[Opening Records supplied section]
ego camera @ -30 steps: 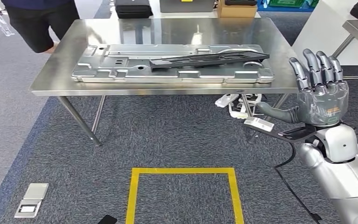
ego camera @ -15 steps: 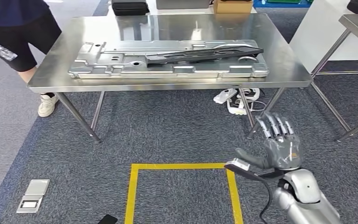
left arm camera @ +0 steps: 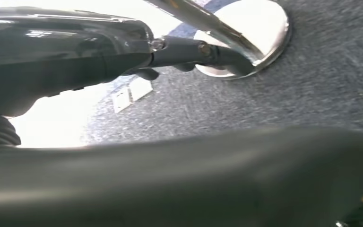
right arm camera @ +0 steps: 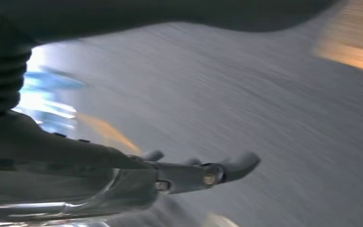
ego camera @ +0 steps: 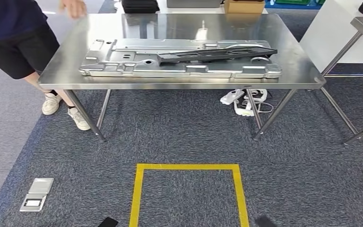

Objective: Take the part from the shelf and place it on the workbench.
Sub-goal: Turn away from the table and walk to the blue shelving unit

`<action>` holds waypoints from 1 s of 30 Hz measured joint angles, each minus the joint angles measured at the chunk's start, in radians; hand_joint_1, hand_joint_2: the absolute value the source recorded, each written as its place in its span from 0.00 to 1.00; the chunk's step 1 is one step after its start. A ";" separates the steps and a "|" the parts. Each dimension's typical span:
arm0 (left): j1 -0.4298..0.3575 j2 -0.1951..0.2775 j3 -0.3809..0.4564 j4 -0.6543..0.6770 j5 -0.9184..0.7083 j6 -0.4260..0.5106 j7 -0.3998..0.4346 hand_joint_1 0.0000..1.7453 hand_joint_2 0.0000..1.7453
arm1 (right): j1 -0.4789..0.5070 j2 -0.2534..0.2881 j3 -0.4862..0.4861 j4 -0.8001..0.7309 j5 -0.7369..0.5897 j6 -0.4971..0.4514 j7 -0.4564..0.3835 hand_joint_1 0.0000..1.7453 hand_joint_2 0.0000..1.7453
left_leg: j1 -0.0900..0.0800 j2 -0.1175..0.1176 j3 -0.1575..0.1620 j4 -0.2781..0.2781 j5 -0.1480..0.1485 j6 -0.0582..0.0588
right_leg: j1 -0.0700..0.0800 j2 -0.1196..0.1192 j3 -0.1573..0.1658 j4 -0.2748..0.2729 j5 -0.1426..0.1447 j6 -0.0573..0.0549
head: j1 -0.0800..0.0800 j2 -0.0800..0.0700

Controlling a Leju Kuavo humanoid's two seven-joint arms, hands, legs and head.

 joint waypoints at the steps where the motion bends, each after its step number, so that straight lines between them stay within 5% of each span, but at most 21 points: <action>1: -0.002 0.000 0.000 0.000 0.003 0.004 0.004 0.00 1.00 | 0.009 0.009 -0.017 0.035 0.002 0.029 0.047 0.00 1.00 | 0.002 0.004 -0.001 -0.003 0.003 0.006 | 0.000 0.004 -0.012 0.029 -0.023 0.002 | 0.000 0.000; 4: -0.004 0.000 0.001 0.000 0.018 0.019 0.010 0.00 1.00 | 0.023 0.035 -0.055 0.110 0.001 0.041 0.067 0.00 1.00 | -0.001 0.020 -0.005 -0.003 0.007 0.016 | 0.001 0.011 -0.090 0.215 -0.125 0.004 | 0.000 0.000; 6: -0.001 0.001 0.003 0.000 0.020 0.022 0.016 0.00 1.00 | 0.025 0.046 -0.077 0.142 -0.006 0.040 0.054 0.00 1.00 | -0.003 0.026 -0.007 -0.001 0.007 0.017 | 0.001 0.011 -0.106 0.275 -0.135 0.004 | 0.000 0.000; 9: 0.002 0.004 -0.009 -0.003 0.046 0.021 0.021 0.00 1.00 | 0.031 0.052 -0.094 0.176 -0.030 0.030 0.017 0.00 1.00 | -0.005 0.026 -0.007 0.007 0.004 0.014 | 0.000 0.011 -0.008 0.105 -0.053 0.002 | 0.000 0.000; 11: 0.003 0.011 -0.028 -0.010 0.086 0.016 0.020 0.00 1.00 | 0.036 0.055 -0.098 0.191 -0.057 0.026 -0.008 0.00 1.00 | -0.009 0.025 -0.011 0.014 0.001 0.006 | 0.001 0.013 0.037 0.012 -0.029 -0.004 | 0.000 0.000; 14: 0.011 0.026 -0.060 -0.018 0.161 -0.003 0.010 0.00 1.00 | 0.049 0.057 -0.099 0.199 -0.103 0.026 -0.035 0.00 1.00 | -0.008 0.024 -0.014 0.018 0.001 -0.006 | 0.004 0.014 0.037 0.000 -0.027 -0.018 | -0.001 0.000; 16: 0.022 0.036 -0.086 -0.022 0.218 -0.020 0.002 0.00 1.00 | 0.055 0.058 -0.098 0.200 -0.137 0.027 -0.054 0.00 1.00 | -0.005 0.021 -0.025 0.048 -0.027 -0.016 | 0.001 0.012 0.035 -0.002 -0.023 -0.030 | -0.001 0.000; 19: 0.049 0.049 -0.125 -0.023 0.298 -0.044 -0.008 0.00 1.00 | 0.056 0.058 -0.097 0.193 -0.184 0.031 -0.080 0.00 1.00 | 0.000 0.017 -0.098 0.224 -0.128 -0.029 | 0.001 0.010 0.027 -0.001 -0.019 -0.039 | -0.001 0.000; 21: 0.075 0.057 -0.151 -0.023 0.349 -0.060 -0.014 0.00 1.00 | 0.055 0.058 -0.095 0.179 -0.215 0.033 -0.096 0.00 1.00 | 0.000 0.016 -0.128 0.302 -0.149 -0.031 | 0.002 0.009 0.024 0.000 -0.018 -0.040 | -0.001 0.000; 22: 0.088 0.061 -0.164 -0.023 0.374 -0.068 -0.016 0.00 1.00 | 0.053 0.057 -0.092 0.170 -0.230 0.033 -0.104 0.00 1.00 | 0.000 0.016 -0.116 0.283 -0.129 -0.029 | 0.002 0.010 0.025 0.000 -0.018 -0.040 | -0.001 0.000; 25: 0.124 0.076 -0.204 -0.023 0.451 -0.091 -0.026 0.00 1.00 | 0.044 0.057 -0.078 0.138 -0.277 0.040 -0.130 0.00 1.00 | -0.002 0.014 -0.018 0.082 -0.033 -0.016 | 0.004 0.012 0.028 0.001 -0.018 -0.036 | -0.001 0.000; 28: 0.149 0.089 -0.247 -0.023 0.529 -0.115 -0.035 0.00 1.00 | 0.041 0.055 -0.065 0.112 -0.324 0.048 -0.155 0.00 1.00 | -0.008 0.012 0.011 0.011 -0.016 -0.009 | 0.007 0.012 0.024 0.002 -0.016 -0.022 | -0.001 0.000; 30: 0.164 0.098 -0.277 -0.023 0.584 -0.131 -0.043 0.00 1.00 | 0.044 0.051 -0.054 0.101 -0.356 0.052 -0.172 0.00 1.00 | -0.008 0.012 0.010 0.008 -0.015 -0.010 | 0.007 0.012 0.025 0.000 -0.018 -0.030 | 0.000 0.000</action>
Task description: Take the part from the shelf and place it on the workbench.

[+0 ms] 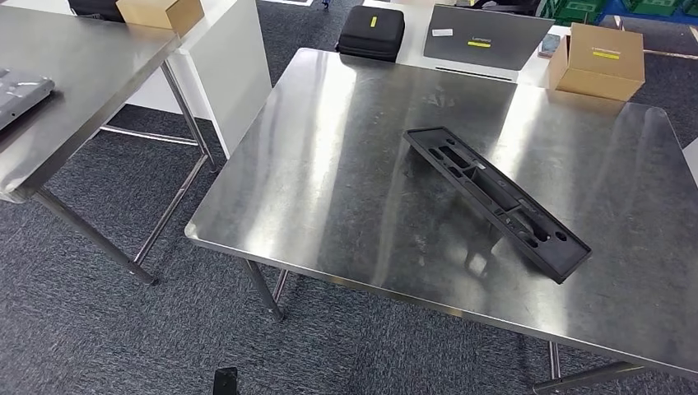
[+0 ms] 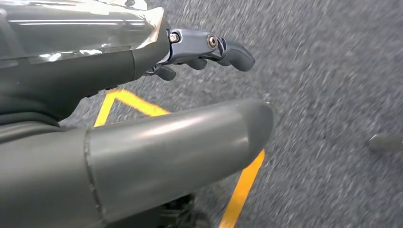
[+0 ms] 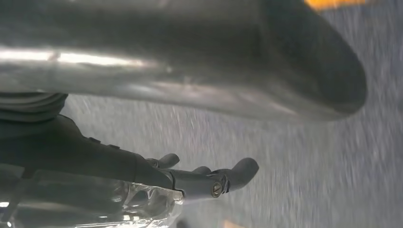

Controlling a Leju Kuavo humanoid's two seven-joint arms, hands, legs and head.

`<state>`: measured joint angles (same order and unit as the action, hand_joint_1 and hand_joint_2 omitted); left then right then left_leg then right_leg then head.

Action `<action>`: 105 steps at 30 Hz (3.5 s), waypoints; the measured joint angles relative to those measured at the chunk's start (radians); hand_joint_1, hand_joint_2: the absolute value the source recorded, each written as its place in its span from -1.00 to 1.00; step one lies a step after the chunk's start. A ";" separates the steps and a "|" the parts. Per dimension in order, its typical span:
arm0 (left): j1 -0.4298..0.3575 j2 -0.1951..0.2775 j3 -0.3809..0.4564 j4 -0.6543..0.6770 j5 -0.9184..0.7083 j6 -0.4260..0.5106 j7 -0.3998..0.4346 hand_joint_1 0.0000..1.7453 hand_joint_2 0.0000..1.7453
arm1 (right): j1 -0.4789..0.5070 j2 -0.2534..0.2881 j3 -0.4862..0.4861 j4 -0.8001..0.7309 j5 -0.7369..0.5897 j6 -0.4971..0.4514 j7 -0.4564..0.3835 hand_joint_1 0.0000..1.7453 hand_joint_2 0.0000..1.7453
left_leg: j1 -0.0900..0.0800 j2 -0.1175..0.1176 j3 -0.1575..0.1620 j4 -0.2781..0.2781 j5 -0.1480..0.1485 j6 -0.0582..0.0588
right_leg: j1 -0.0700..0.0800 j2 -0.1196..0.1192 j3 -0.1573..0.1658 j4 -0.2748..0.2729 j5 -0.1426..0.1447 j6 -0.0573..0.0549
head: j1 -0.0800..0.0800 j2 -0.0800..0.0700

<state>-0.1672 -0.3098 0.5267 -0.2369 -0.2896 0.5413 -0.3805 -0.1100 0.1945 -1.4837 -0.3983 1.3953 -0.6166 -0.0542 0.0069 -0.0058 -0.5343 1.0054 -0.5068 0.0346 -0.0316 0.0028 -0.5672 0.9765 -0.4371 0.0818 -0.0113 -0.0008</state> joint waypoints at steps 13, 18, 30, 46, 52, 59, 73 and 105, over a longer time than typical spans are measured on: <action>0.001 0.001 -0.025 -0.002 -0.024 -0.052 0.049 -1.00 -1.00 | 0.003 -0.009 0.030 0.148 -0.002 0.009 0.059 -1.00 -1.00 | -0.007 0.008 0.002 -0.021 0.022 0.044 | -0.006 -0.003 -0.095 0.209 -0.103 -0.003 | 0.006 0.000; 0.001 0.001 -0.033 -0.003 -0.027 -0.057 0.066 -1.00 -1.00 | 0.007 -0.010 0.030 0.158 -0.015 0.021 0.065 -1.00 -1.00 | -0.013 0.008 0.005 -0.017 0.020 0.040 | 0.000 -0.003 -0.041 0.143 -0.073 0.013 | 0.007 0.000; 0.005 0.006 -0.032 -0.010 0.010 -0.062 0.070 -1.00 -1.00 | 0.003 -0.006 0.033 0.169 -0.013 0.028 0.075 -1.00 -1.00 | 0.002 0.003 -0.124 0.272 -0.137 -0.021 | 0.001 -0.005 0.015 0.008 -0.018 -0.059 | -0.002 0.000; 0.036 0.021 -0.033 -0.010 -0.016 -0.049 0.054 -1.00 -1.00 | 0.008 -0.004 0.035 0.174 -0.014 0.049 0.076 -1.00 -1.00 | -0.012 0.007 -0.023 -0.014 0.041 0.040 | 0.012 -0.003 -0.112 0.302 -0.156 -0.028 | 0.006 0.000; 0.077 0.073 -0.054 -0.004 -0.055 -0.078 0.063 -1.00 -1.00 | 0.008 -0.006 0.046 0.174 -0.013 0.055 0.075 -1.00 -1.00 | -0.026 0.008 -0.030 -0.010 0.053 0.028 | 0.030 -0.003 0.081 -0.008 -0.073 -0.035 | 0.005 0.000; 0.101 0.118 -0.061 0.002 -0.058 -0.073 0.072 -1.00 -1.00 | 0.009 -0.002 0.053 0.176 -0.016 0.059 0.073 -1.00 -1.00 | -0.009 0.003 -0.111 0.180 -0.075 -0.014 | 0.009 -0.010 0.071 -0.018 -0.043 -0.075 | -0.006 0.000; 0.114 0.174 -0.060 0.008 -0.051 -0.098 0.099 -1.00 -1.00 | 0.013 -0.001 0.060 0.177 -0.015 0.065 0.065 -1.00 -1.00 | 0.009 0.001 -0.026 0.011 0.028 0.017 | 0.011 -0.007 -0.024 0.135 -0.105 -0.027 | -0.004 0.000; 0.117 0.198 -0.039 0.022 -0.034 -0.100 0.121 -1.00 -1.00 | 0.019 0.005 0.083 0.182 -0.013 0.094 0.016 -1.00 -1.00 | 0.010 0.005 -0.039 0.014 0.032 0.025 | 0.015 -0.007 -0.053 0.218 -0.163 -0.039 | -0.006 0.000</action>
<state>-0.0505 -0.1114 0.4875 -0.2152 -0.3235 0.4417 -0.2594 -0.0910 0.1991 -1.4005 -0.2167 1.3821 -0.5230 -0.0379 0.0165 -0.0008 -0.5735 1.0194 -0.4752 0.0591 -0.0165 -0.0042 -0.6199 1.1943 -0.6004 0.0426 -0.0178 -0.0008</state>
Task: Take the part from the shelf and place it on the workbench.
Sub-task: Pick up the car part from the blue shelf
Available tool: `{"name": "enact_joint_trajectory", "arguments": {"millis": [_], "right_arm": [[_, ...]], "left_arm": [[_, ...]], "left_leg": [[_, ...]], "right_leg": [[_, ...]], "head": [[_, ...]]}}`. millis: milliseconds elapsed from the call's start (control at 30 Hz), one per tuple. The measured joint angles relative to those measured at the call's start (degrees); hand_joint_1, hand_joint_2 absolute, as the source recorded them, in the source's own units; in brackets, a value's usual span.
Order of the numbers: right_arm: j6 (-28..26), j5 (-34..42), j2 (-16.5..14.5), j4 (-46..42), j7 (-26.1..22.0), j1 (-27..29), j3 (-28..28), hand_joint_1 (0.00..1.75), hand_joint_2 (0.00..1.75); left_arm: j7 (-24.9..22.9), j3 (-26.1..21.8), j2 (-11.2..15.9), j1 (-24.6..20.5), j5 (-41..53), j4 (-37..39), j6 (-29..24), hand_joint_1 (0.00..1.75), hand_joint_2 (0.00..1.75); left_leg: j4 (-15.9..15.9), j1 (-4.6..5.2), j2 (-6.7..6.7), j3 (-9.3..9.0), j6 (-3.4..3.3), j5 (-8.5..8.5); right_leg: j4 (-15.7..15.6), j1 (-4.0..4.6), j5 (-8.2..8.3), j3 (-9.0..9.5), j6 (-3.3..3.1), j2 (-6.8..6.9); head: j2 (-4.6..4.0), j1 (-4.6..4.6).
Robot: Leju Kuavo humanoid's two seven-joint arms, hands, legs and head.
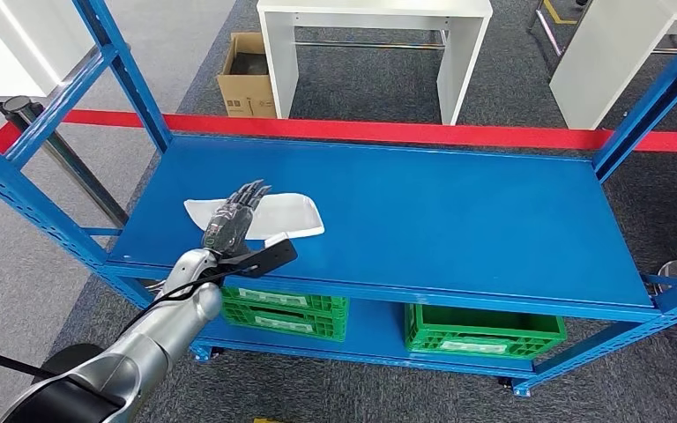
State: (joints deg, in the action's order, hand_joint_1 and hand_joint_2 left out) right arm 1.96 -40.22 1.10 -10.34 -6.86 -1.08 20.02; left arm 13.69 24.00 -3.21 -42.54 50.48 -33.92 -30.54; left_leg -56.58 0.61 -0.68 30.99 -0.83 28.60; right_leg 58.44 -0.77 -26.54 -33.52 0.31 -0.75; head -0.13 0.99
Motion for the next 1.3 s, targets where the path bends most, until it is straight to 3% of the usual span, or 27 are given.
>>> {"name": "enact_joint_trajectory", "arguments": {"millis": [433, 467, 567, 600, 1033, 1300], "right_arm": [[-0.01, -0.47, -0.31, 0.00, -0.54, 0.00, 0.00, 0.00, 0.00], [-0.02, -0.56, -0.32, 0.00, -0.58, -0.01, 0.00, 0.00, 0.00], [-0.01, -0.73, -0.35, 0.00, -0.61, -0.03, 0.00, 0.00, 0.00], [0.00, -0.73, -0.36, 0.00, -0.61, -0.04, 0.00, 0.00, 0.00], [0.36, -0.83, -0.66, 0.00, -0.77, -0.12, 0.00, 0.00, 0.00], [0.35, -0.89, -0.76, 0.00, -1.33, -0.20, 0.00, 0.00, 0.00]], "left_arm": [[-2.13, 0.04, -1.72, -3.69, 0.30, 5.68, 2.59, 0.00, 1.75], [-2.22, 0.04, -1.80, -3.84, 0.22, 5.98, 2.82, 0.19, 1.75], [-2.41, 0.04, -2.07, -4.29, -0.06, 6.87, 3.90, 1.48, 1.75], [-2.40, 0.03, -2.16, -4.46, -0.16, 7.16, 4.34, 1.73, 1.75], [-0.46, 0.00, -2.48, -5.84, -0.97, 9.19, 7.02, 1.75, 1.75], [0.64, -0.03, -2.38, -6.58, -0.97, 9.33, 5.43, 1.75, 1.75]], "left_leg": [[-0.01, 0.00, 0.00, 0.00, 0.00, 0.00], [-0.01, 0.00, 0.00, 0.00, 0.00, 0.00], [-0.01, 0.00, 0.00, 0.00, 0.00, 0.00], [-0.01, 0.00, 0.00, 0.00, 0.00, 0.00], [-0.01, 0.00, -0.02, 0.00, 0.00, 0.00], [0.00, 0.00, -0.02, -0.07, 0.00, 0.00]], "right_leg": [[0.00, 0.00, 0.01, 0.00, 0.01, 0.00], [0.00, 0.00, 0.01, 0.00, 0.01, 0.00], [0.00, 0.00, 0.01, 0.00, 0.01, 0.00], [0.00, 0.00, 0.01, 0.00, 0.01, 0.00], [0.00, 0.00, 0.01, 0.02, 0.01, 0.01], [0.00, 0.00, 0.01, 0.10, 0.01, 0.00]], "head": [[-0.01, -0.01], [-0.01, -0.01], [0.00, -0.01], [0.00, 0.00], [0.00, -0.01], [0.00, -0.01]]}}
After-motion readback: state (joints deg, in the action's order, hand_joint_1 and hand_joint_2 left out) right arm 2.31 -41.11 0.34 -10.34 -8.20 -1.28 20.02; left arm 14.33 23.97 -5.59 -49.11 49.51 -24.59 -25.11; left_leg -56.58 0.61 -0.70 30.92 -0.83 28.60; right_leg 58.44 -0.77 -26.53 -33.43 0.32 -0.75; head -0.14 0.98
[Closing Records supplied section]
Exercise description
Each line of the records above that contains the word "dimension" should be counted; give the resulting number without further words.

Reply
2